From 14 to 19 May 2007, folk music artist Unni Løvlid and pianist Joachim Kjelsaas Kwetzinsky visited Dhaka to perform music by the Norwegian composer Edvard Grieg. During their short stay they also rehearsed and performed folk music in fusion with Bangladeshi musicians.
21/05/2007 :: The two Norwegian musicians Unni Løvlid and Joachim Kjelsaas Kwetzinsky had great success in Dhaka when they performed for the Norwegian community after flag hoisting in the residence of Ambassdor Ingebjørg Støfring on 17 May and for a Bangladeshi and international audience in The British Council Bangladesh at a classical and folk music evening on 18 May.
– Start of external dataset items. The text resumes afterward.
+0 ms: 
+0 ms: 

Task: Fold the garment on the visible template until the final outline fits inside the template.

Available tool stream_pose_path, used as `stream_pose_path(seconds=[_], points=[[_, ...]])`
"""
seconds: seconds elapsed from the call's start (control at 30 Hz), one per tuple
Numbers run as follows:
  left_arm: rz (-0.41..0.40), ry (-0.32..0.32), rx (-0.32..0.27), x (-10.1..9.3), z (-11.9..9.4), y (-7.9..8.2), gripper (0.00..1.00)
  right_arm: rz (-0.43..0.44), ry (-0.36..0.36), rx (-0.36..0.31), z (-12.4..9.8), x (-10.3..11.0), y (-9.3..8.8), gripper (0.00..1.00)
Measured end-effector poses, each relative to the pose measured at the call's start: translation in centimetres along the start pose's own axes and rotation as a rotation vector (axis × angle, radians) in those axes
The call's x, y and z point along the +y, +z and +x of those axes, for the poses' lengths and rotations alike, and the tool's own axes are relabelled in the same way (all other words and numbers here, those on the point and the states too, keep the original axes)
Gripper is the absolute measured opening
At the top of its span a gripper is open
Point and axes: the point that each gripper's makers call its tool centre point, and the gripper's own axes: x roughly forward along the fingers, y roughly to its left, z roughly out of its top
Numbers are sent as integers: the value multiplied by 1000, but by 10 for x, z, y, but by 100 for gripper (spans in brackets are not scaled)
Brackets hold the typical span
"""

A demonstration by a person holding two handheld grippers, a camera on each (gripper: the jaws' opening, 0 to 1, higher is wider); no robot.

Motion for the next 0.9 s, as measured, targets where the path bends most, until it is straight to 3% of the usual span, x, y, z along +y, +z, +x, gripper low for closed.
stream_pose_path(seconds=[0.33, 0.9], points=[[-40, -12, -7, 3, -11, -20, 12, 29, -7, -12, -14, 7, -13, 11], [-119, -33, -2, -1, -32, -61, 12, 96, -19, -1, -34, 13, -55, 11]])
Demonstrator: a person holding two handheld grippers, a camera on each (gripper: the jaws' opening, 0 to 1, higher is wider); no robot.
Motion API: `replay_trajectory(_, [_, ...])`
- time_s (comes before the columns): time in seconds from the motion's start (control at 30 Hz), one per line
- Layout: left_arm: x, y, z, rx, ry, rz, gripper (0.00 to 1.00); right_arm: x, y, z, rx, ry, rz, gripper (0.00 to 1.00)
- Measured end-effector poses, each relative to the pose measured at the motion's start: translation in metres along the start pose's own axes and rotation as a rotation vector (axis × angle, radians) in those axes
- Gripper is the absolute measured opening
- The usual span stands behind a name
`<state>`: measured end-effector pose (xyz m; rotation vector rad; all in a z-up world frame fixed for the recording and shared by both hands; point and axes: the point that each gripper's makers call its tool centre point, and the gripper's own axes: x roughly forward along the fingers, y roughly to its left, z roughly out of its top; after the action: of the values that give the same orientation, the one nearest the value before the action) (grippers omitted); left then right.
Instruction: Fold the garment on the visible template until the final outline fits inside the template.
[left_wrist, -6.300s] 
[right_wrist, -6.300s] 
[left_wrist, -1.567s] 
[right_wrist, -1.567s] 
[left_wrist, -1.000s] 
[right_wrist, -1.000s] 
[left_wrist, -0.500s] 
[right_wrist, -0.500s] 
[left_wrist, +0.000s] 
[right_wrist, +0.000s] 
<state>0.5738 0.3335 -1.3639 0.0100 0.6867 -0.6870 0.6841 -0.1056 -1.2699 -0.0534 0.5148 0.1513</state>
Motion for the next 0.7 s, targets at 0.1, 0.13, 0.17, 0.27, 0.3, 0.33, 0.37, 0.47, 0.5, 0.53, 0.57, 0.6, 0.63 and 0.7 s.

In a part of the 18 May Grieg performance, they were also joined by Bangladeshi musicians and actors. Several co-operating institutions in Dhaka contributed to make the musicians' stay a highly valuable one, among others a Bangladeshi folk music group called Ajob, a group from Center for Education, Creative and Performing Arts, actors and artists from Centre for Asian Theatre, and Professors and students from the Department of Theatre and Music, University of Dhaka.
Edvard Grieg was born in Bergen on 15 June 1843 and died on 4 September 1907. We are thus commemorating the centenary of his death. He was an artist whose music, words and ideas are still relevant today. He remains one of Norway’s most important ambassadors, and continues to open doors both in Norway and abroad. Although small in stature, he had a great artistic heart that beat for justice, truth and solidarity. Grieg strongly believed in the importance of music in society. He acquired first-class knowledge of the European musical tradition at the conservatory in Leipzig, which he left with excellent marks in 1862. However, he particularly wanted to express that which was genuinely Norwegian in his music. Like many composers of his time, he took an interest in collecting sounds he heard in nature and in folk music. This was an expression of a process of national awakening and identity building. Birdsong, waterfalls, rain and mountains all found a place in his compositions, and listeners are given a genuine experience of nature through his music. Grieg was a close friend of the Norwegian playwright Henrik Ibsen, and composed music to one of Ibsen’s plays, Peer Gynt.